- [ASSIGNMENT] Copy each line of the data that has "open" in it.

#### SOURCE DATA

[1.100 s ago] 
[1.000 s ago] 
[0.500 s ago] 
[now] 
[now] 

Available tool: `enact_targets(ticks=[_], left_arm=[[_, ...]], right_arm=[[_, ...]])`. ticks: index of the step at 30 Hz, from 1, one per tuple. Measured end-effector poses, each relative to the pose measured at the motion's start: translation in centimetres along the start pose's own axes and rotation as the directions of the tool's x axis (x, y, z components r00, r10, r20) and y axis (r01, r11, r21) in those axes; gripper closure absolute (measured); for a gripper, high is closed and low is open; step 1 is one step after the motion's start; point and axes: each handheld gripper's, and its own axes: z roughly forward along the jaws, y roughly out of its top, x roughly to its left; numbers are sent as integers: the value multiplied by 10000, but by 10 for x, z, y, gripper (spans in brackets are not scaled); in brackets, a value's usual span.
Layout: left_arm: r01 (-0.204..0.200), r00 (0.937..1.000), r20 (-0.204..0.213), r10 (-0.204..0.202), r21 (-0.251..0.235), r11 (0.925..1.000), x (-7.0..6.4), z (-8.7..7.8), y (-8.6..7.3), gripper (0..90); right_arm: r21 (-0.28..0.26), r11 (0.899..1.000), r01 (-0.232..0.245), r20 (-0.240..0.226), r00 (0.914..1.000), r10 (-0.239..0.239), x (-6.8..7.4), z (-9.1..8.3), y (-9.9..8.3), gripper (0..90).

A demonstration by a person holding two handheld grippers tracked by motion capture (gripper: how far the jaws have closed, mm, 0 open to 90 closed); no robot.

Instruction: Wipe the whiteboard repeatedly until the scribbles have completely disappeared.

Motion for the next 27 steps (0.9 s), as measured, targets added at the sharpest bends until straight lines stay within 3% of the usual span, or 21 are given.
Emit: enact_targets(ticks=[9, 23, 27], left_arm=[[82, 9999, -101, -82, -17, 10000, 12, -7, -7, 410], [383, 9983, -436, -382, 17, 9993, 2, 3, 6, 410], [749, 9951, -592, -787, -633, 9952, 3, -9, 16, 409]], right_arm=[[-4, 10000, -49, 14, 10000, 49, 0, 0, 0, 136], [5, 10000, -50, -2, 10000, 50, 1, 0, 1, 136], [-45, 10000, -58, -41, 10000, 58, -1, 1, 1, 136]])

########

- [PROBLEM SOLUTION]
Available tool: `enact_targets(ticks=[_], left_arm=[[_, ...]], right_arm=[[_, ...]])`. ticks: index of the step at 30 Hz, from 1, one per tuple. Measured end-effector poses, each relative to the pose measured at the motion's start: translation in centimetres along the start pose's own axes and rotation as the directions of the tool's x axis (x, y, z components r00, r10, r20) and y axis (r01, r11, r21) in those axes; gripper closure absolute (measured); for a gripper, high is closed and low is open; step 1 is one step after the motion's start; point and axes: each handheld gripper's, and its own axes: z roughly forward along the jaws, y roughly out of its top, x roughly to its left; numbers are sent as integers: the value multiplied by 10000, but by 10 for x, z, y, gripper (spans in brackets are not scaled); in brackets, a value's usual span.
A demonstration by a person holding two handheld grippers tracked by motion capture (gripper: how far the jaws have closed, mm, 0 open to 90 closed); no robot.

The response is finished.